---------- Information provided ----------

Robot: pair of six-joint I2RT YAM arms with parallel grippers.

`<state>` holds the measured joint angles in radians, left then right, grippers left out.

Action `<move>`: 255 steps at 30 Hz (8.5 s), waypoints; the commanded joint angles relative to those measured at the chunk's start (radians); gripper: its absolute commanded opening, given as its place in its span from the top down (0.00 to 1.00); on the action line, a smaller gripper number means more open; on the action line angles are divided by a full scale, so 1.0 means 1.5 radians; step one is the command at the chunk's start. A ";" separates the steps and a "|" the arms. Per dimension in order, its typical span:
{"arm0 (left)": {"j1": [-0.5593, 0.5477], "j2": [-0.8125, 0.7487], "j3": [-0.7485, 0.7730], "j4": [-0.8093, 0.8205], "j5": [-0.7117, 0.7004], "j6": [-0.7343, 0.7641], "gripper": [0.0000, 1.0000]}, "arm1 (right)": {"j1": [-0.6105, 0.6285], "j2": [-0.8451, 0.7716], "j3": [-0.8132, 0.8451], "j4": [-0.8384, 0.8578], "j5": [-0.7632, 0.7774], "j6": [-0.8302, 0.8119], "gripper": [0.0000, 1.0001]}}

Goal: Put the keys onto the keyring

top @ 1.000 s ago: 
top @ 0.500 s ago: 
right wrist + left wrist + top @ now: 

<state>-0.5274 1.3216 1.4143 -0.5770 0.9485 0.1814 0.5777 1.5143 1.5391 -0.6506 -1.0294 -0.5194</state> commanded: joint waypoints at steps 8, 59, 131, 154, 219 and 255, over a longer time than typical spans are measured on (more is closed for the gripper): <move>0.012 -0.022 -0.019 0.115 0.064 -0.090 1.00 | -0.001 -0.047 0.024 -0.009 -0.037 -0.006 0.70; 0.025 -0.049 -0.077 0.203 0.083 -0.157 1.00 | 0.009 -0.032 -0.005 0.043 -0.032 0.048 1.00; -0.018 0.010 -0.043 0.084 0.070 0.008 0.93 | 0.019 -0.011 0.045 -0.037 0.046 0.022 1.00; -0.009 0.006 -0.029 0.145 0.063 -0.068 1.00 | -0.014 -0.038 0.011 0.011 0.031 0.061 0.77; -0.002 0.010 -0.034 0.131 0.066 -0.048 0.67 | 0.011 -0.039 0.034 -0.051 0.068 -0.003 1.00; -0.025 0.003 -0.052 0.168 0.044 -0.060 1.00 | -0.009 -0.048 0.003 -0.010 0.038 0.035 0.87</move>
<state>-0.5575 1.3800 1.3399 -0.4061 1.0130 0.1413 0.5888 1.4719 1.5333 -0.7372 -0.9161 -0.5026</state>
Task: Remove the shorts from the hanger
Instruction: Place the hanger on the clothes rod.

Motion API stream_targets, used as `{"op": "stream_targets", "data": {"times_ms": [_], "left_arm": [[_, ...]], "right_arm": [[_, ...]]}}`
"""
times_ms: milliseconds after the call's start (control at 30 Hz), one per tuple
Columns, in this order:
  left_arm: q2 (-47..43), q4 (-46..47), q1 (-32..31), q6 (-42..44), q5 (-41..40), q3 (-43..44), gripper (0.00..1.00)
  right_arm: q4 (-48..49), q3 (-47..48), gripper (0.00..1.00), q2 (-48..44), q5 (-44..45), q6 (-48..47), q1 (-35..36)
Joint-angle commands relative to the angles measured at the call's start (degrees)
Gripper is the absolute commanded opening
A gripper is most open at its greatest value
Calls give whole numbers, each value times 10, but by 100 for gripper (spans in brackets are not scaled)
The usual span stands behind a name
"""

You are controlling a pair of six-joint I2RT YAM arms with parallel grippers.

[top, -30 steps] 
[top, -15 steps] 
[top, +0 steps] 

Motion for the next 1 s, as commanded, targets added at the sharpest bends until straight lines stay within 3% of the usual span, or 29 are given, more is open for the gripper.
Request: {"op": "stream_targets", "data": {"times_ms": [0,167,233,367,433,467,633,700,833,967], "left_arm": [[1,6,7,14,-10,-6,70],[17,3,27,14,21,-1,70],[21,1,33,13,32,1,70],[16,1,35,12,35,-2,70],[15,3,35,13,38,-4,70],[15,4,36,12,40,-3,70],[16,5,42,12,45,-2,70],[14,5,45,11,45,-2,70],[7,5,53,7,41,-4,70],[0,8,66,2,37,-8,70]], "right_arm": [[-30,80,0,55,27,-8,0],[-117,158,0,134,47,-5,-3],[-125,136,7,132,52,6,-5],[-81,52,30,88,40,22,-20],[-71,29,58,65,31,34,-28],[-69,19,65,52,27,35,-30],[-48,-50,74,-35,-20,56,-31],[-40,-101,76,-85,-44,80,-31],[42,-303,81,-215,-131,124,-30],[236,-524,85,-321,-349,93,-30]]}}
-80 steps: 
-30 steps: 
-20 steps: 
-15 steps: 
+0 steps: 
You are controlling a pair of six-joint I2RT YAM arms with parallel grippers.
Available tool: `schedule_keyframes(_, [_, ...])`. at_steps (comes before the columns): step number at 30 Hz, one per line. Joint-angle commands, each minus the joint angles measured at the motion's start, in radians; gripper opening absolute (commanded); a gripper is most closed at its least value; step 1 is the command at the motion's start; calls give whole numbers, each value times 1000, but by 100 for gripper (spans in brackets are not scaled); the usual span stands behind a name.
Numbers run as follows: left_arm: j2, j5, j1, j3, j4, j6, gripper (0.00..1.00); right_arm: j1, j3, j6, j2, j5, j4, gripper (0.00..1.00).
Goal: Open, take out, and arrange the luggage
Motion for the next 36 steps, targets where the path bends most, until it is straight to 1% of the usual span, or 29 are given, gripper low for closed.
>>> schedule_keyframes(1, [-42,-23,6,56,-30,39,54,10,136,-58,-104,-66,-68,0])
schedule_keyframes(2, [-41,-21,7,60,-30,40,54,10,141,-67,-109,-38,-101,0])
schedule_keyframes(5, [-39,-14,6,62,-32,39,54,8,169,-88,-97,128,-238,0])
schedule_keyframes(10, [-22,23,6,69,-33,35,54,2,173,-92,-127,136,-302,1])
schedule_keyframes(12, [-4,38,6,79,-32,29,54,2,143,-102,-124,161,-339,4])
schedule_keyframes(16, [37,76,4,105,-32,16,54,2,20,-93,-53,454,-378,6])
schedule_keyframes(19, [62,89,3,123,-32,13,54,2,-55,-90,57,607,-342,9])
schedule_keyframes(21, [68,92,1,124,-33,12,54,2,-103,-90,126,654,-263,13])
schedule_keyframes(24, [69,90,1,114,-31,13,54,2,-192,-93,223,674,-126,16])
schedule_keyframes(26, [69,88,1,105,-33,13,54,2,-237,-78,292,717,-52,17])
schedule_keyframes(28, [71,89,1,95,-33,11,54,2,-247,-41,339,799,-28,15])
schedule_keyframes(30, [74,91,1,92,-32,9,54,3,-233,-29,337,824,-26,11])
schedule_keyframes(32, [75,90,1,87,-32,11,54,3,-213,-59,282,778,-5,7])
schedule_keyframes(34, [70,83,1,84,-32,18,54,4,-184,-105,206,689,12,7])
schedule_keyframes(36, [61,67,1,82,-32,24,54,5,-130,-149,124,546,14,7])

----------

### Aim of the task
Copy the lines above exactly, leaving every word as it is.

### Task result
Robot: pair of six-joint I2RT YAM arms with parallel grippers.

`<state>` holds the measured joint angles in radians, left then right, grippers left out.

Action `<move>`: 255 steps at 30 Hz (8.5 s), waypoints; the commanded joint angles relative to those measured at the chunk's start (radians); gripper: its absolute commanded opening, given as its place in its span from the top down (0.00 to 1.00); on the action line, a smaller gripper number means more open; on the action line angles are divided by a full scale, so 1.0 means 1.5 radians; step one is the command at the chunk's start. A ";" separates the steps and a "|" the arms. Per dimension in order, its typical span:
{"arm0 (left)": {"j1": [-0.5593, 0.5477], "j2": [-0.8125, 0.7487], "j3": [-0.7485, 0.7730], "j4": [-0.8093, 0.8205], "j5": [-0.7117, 0.7004], "j6": [-0.7343, 0.7641], "gripper": [0.0000, 1.0000]}, "arm1 (right)": {"j1": [-0.6105, 0.6285], "j2": [-0.8451, 0.7716], "j3": [-0.8132, 0.8451], "j4": [-0.8384, 0.8578], "j5": [-0.7632, 0.7774], "j6": [-0.8302, 0.8119], "gripper": [0.0000, 1.0001]}}

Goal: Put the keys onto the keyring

top @ 1.000 s ago: 
top @ 0.500 s ago: 
right wrist + left wrist + top @ now: 

<state>-0.5274 1.3216 1.4143 -0.5770 0.9485 0.1814 0.5777 1.5143 1.5391 -0.6506 -1.0294 -0.5194</state> commanded: joint waypoints at steps 8, 59, 131, 154, 219 and 255, over a longer time than typical spans are measured on (more is closed for the gripper): <move>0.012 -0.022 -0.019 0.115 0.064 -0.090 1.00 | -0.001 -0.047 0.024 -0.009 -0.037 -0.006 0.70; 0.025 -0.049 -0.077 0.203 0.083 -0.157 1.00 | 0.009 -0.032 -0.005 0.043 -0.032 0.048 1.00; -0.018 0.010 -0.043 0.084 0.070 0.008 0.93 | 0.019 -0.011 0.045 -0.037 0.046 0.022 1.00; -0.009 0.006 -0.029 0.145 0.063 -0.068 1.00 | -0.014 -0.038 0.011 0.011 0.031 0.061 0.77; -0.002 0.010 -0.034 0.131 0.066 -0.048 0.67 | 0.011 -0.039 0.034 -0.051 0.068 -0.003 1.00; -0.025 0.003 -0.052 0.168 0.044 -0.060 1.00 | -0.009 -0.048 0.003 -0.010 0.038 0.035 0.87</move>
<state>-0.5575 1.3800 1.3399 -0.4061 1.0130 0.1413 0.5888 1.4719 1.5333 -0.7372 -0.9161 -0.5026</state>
Task: Remove the shorts from the hanger
Instruction: Place the hanger on the clothes rod.

Motion API stream_targets, used as `{"op": "stream_targets", "data": {"times_ms": [_], "left_arm": [[_, ...]], "right_arm": [[_, ...]]}}`
"""
times_ms: milliseconds after the call's start (control at 30 Hz), one per tuple
Columns, in this order:
  left_arm: q2 (-47..43), q4 (-46..47), q1 (-32..31), q6 (-42..44), q5 (-41..40), q3 (-43..44), gripper (0.00..1.00)
  right_arm: q4 (-48..49), q3 (-47..48), gripper (0.00..1.00), q2 (-48..44), q5 (-44..45), q6 (-48..47), q1 (-35..36)
Joint-angle commands relative to the angles measured at the call's start (degrees)
Gripper is the absolute commanded opening
A gripper is most open at its greatest value
Calls give whole numbers, each value times 10, but by 100 for gripper (spans in brackets are not scaled)
The usual span stands behind a name
"""

You are controlling a pair of six-joint I2RT YAM arms with parallel grippers.

[top, -30 steps] 
[top, -15 steps] 
[top, +0 steps] 

Motion for the next 1 s, as commanded, targets added at the sharpest bends until straight lines stay within 3% of the usual span, or 29 are given, more is open for the gripper.
Request: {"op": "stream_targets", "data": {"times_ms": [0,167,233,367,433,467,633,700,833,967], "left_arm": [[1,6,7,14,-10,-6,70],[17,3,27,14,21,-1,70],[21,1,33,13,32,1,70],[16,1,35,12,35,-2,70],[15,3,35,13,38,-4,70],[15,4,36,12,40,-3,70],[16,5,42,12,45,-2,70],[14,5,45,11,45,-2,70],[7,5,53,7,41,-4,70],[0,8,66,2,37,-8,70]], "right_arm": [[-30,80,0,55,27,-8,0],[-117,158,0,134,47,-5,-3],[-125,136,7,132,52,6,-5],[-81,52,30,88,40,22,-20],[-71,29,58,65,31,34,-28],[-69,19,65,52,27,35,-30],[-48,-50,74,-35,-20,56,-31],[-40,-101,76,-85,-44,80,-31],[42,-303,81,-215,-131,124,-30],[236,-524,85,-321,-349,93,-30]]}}
-80 steps: 
-30 steps: 
-20 steps: 
-15 steps: 
+0 steps: 
You are controlling a pair of six-joint I2RT YAM arms with parallel grippers.
Available tool: `schedule_keyframes(_, [_, ...])`. at_steps (comes before the columns): step number at 30 Hz, one per line. Joint-angle commands, each minus the joint angles measured at the motion's start, in radians; gripper opening absolute (commanded); a gripper is most closed at its least value; step 1 is the command at the motion's start; calls give whole numbers, each value times 1000, but by 100 for gripper (spans in brackets are not scaled); the usual span stands behind a name.
Numbers run as follows: left_arm: j2, j5, j1, j3, j4, j6, gripper (0.00..1.00); right_arm: j1, j3, j6, j2, j5, j4, gripper (0.00..1.00).
Goal: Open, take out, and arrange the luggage
Motion for the next 36 steps, targets where the path bends most, until it is straight to 1% of the usual span, or 29 are given, gripper low for closed.
>>> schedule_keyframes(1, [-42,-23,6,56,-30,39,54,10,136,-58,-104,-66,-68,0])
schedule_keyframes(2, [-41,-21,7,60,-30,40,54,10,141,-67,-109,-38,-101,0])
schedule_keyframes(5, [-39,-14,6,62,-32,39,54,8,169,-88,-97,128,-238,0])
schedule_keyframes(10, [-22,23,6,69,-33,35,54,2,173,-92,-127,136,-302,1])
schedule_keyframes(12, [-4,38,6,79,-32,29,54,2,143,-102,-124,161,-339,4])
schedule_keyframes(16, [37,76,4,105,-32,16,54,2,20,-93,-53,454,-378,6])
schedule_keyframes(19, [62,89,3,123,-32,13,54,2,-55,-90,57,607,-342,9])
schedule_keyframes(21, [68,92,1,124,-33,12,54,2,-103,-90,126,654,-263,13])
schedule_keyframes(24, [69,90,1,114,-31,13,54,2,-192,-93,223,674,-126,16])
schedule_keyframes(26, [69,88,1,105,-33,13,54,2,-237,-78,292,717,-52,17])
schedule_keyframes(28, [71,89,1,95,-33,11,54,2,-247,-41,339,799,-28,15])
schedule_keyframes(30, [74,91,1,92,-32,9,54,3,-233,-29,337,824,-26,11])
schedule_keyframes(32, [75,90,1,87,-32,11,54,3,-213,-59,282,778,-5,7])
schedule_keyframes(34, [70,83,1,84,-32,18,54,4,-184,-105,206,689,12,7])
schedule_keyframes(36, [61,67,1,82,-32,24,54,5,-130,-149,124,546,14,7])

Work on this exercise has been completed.